5. How do you write up SLAs for innovation?

Service-Level agreements are how we make sure we’re getting our money’s worth—and they’re even more important as we move a wider variety of IT functions to outsourcers. However, from the industry survey, just 16% classify SLA as very effective.

At the core of SLAs are service-level targets or objectives—promises made by a service provider to a service consumer, commonly around availability, performance, security, compliance, and data retention. The ability to negotiate SLAs comes down to two main elements: Who has the highest perceived value, and what are the options available to either party? From an innovation perspective, an effective SLA will develop “team” mentality”, capture valuable information/knowledge, if not innovation; incentivize contributions whether used or not; and to prevent costly liability and/or litigation.

The dilemma is: Frequently boilerplate agreements from lawyers tend to prevent innovation, not invite, and only go so far anyway for protection in the real world. That is assuming one is even trying to measure innovation, but most outsourcing relationships probably measure innovation solely in terms of gradually reducing costs or operational innovation over time, thus,  many still seem to believe that measuring it is equivalent to inhibiting it.

6. How to involve EA in Evaluating IT Sourcing Partners?

Architecture is about finding the prioritization mechanism base on defining the risks, constraints, and trade-offs that a business faces. This may not solve the political battle, but it defines the priorities in a logical and visible fashion.

IT vendors, especially outsourcers are usually not exposed to strategic corporate plans, do not control the architectural stack and are tasked with delivering what being considered non-core, commodity services. How do you expect a vendor who does not know your business model intimately, lives the daily challenges and ultimately understand the end client to have a clue about innovation?  Sure they can help streamline development, provide better quality code (one would hope) and deliver at lower costs (perceived lower costs).  But without the intimacy, innovation is insurmountable.
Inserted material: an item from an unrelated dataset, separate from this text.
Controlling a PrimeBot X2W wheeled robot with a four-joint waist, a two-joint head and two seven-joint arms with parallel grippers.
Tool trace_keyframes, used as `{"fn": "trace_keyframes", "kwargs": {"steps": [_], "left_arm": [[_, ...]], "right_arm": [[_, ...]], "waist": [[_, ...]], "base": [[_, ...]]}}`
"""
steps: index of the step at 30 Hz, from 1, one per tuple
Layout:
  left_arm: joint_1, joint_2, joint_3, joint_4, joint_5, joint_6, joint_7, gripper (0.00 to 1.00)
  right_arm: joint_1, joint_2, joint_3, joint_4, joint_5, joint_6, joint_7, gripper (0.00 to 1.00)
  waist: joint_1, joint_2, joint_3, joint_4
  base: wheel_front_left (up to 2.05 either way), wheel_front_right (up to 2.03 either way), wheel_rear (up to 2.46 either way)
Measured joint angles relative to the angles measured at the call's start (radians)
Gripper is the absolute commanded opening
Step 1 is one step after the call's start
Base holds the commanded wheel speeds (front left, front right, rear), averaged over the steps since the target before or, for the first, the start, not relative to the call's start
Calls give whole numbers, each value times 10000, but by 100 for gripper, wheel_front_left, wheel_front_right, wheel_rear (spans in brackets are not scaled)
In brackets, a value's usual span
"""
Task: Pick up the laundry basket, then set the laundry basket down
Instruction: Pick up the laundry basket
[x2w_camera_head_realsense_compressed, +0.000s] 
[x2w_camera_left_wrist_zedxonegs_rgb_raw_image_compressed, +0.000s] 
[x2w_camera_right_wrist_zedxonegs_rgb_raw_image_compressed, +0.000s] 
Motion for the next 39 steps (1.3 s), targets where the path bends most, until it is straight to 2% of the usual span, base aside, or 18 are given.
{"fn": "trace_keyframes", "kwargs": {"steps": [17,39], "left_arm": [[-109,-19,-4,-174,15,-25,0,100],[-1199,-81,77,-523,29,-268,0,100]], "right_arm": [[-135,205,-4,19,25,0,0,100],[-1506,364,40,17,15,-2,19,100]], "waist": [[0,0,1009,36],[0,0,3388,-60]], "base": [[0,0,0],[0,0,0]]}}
In addition, how can IT vendors technically innovate when their customers insist on maintaining control over the architectural “stack?”? With involving EA to evaluate IT vendors, the biggest leap is expecting them to modernize the business model or finding ways to make technical operations more efficient, maybe, putting together the architectural stack for custom cloud development, perhaps vendors are normally not incentivized to even find operational improvements. With the context of holistic EA, a proper structure can be taken in place, including security parameters, data, and modules that related to each other between the organization, groups, project teams and knowledge worker, vendors can also be instructed to take extra miles, present their innovation capabilities properly.
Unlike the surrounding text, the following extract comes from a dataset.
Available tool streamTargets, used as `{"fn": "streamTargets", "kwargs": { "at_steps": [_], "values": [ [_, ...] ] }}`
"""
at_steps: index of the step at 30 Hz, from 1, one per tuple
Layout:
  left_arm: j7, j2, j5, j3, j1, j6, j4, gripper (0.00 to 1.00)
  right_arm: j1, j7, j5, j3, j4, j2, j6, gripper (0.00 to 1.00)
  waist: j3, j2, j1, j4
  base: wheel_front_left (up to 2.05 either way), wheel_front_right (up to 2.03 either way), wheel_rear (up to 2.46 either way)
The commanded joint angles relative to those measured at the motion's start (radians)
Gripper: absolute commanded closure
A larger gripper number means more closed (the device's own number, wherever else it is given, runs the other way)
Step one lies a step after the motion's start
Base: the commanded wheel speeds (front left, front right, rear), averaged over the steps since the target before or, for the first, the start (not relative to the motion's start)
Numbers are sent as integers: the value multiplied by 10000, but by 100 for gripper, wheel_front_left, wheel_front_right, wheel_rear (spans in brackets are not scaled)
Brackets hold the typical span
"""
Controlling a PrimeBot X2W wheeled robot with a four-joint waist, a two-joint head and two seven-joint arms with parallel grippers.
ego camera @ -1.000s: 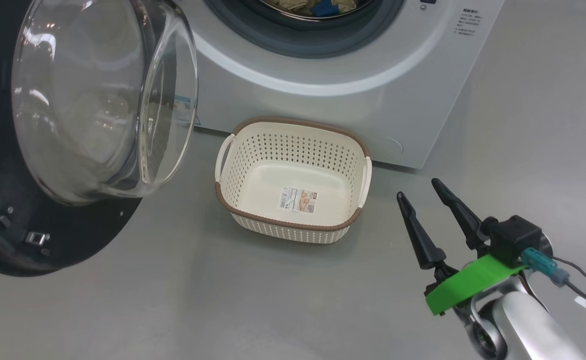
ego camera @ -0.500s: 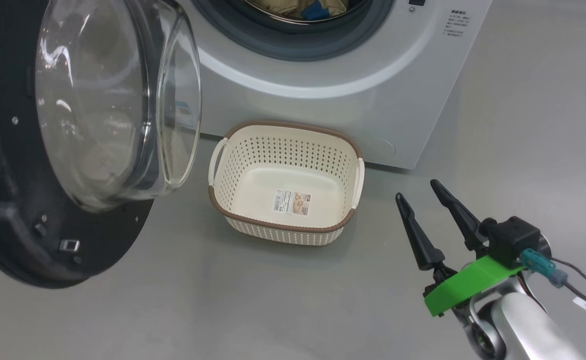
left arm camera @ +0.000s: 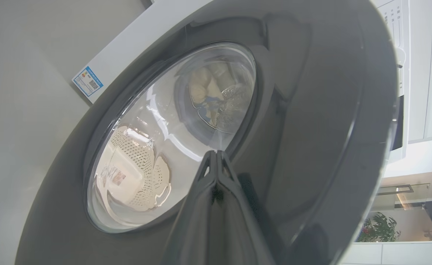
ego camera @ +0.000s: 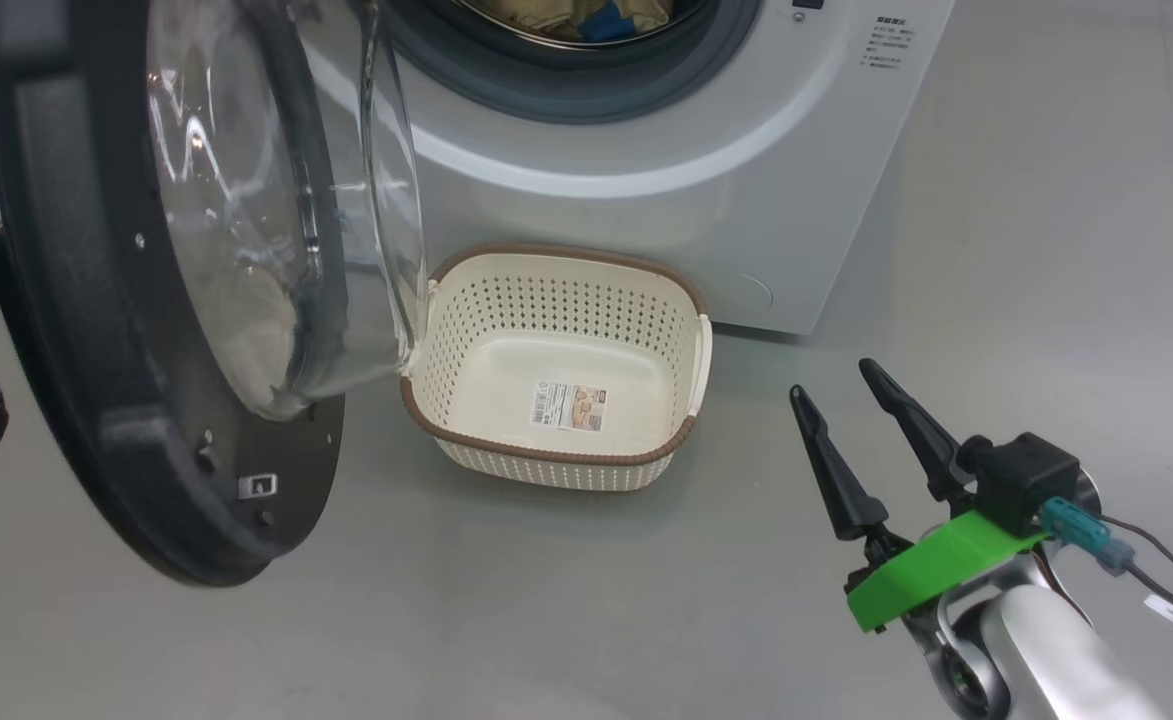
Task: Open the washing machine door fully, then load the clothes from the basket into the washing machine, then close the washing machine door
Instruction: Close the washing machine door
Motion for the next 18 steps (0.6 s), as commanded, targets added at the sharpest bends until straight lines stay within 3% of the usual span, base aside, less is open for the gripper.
{"fn": "streamTargets", "kwargs": {
  "at_steps": [1, 18],
  "values": [
    [29, 361, -5, 198, -335, 146, -468, 100, -67, -65, 29, 100, -284, 39, -29, 0, 5, 0, 0, -29, 0, 0, 0],
    [-336, -1125, -3, -964, -688, 105, -1077, 100, -54, -65, 47, -1, -280, 159, -29, 0, -28, 0, 0, -670, 0, 0, 0]
  ]
}}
7. What are the dimensions of innovation in a multi-vendor sourcing situation?

Businesses are looking for “Absorptive Capacity,” and Innovation capability from their IT service providers. They are expecting for vendors to figure out ways to perform the IT lifecycle, whether they are doing hardware or software or a combined integration, with less drain on their organization, they also expect vendors to deliver flexible, innovative and high-quality customer-tailored solutions.
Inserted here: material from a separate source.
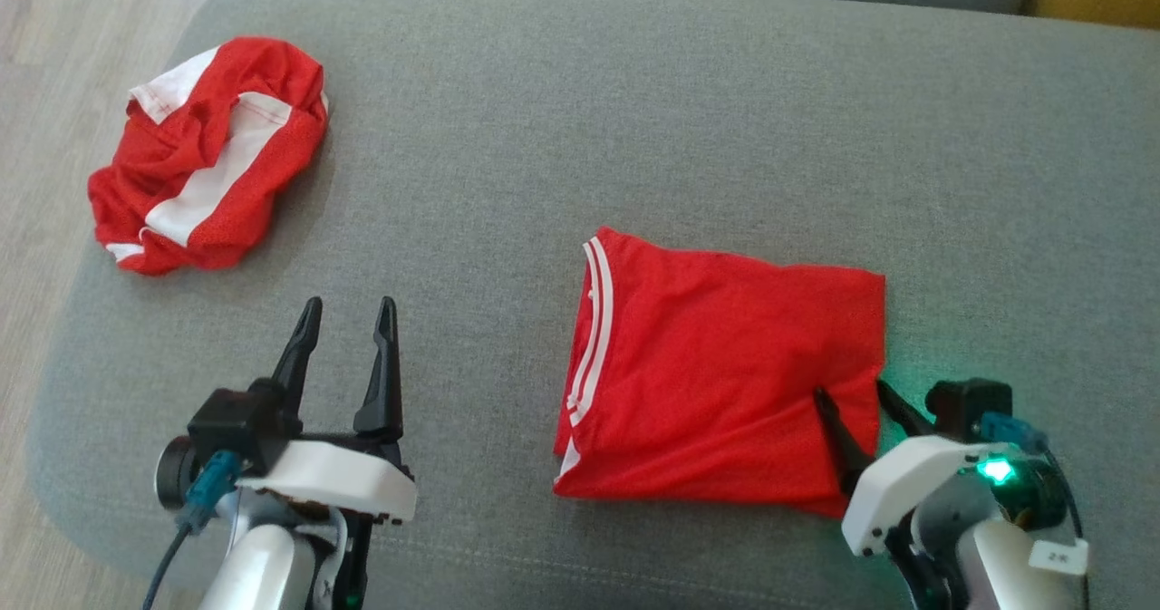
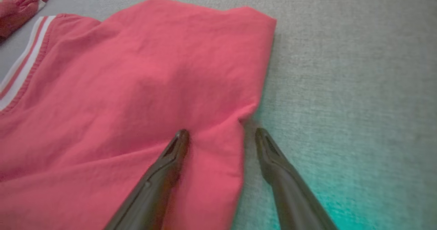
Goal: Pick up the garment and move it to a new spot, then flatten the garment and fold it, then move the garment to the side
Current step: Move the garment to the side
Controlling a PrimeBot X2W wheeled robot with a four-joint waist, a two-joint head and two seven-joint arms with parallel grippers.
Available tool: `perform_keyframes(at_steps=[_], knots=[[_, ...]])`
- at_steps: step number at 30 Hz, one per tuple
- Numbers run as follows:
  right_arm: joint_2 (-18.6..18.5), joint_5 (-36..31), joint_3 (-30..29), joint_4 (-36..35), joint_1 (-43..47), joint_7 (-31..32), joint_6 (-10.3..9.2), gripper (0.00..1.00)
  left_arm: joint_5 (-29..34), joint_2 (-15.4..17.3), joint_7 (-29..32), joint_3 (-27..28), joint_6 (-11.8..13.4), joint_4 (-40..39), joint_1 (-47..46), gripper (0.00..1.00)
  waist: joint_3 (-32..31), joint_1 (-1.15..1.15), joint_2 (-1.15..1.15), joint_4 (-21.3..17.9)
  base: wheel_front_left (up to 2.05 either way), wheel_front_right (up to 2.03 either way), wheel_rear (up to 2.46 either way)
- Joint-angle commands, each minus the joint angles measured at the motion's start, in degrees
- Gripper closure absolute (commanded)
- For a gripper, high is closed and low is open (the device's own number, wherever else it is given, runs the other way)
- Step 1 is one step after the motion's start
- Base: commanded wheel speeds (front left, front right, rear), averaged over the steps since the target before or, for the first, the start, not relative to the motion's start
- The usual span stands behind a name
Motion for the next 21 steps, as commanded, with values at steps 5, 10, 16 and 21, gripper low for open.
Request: perform_keyframes(at_steps=[5, 10, 16, 21], knots=[[0.1, 1.4, 3.1, -0.3, -1.2, 0.9, -0.05, 1.00, -0.4, 0.2, -1.0, 2.0, -0.1, -1.1, -3.0, 0.00, 0.6, 0.00, 0.00, -0.1, 0.00, 0.00, 0.00], [-0.6, 1.1, 3.7, -2.2, -1.6, -0.7, -0.05, 1.00, -0.3, 0.2, -1.3, 2.3, 0.1, -1.1, -3.1, 0.00, 0.5, 0.00, 0.00, -1.3, 0.00, 0.00, 0.00], [-2.4, 2.7, 5.5, -4.9, -2.1, -1.7, -0.05, 1.00, 0.0, 0.6, -1.5, 2.7, 0.2, -1.9, -2.8, 0.00, 0.5, 0.00, 0.00, -5.6, 0.00, 0.00, 0.00], [-4.5, 4.1, 6.7, -6.4, -3.9, -2.1, -0.05, 1.00, 0.3, 0.8, -1.5, 2.5, 0.0, -2.5, -3.2, 0.00, 1.1, 0.00, 0.00, -11.1, 0.00, 0.00, 0.00]])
The next generation of IT vendor relationship is about how to well manage the mixed bag of diversified vendors, either cloud service provider, IT consulting firms,  multi-faceted partnerships, co-ownership of ventures and companies, contracting, etc., their expertise are not only technical specialty, more importantly, they can also deliver the outside box thinking & expansive talent pool, culture wisdom and process innovation.

Most of  IT organizations take the multi-sourcing model and manage vendors more strategically-including innovation in the tender process, treating suppliers as strategic partners, crafting output-based contracts, measuring deliverables more than just SLAs.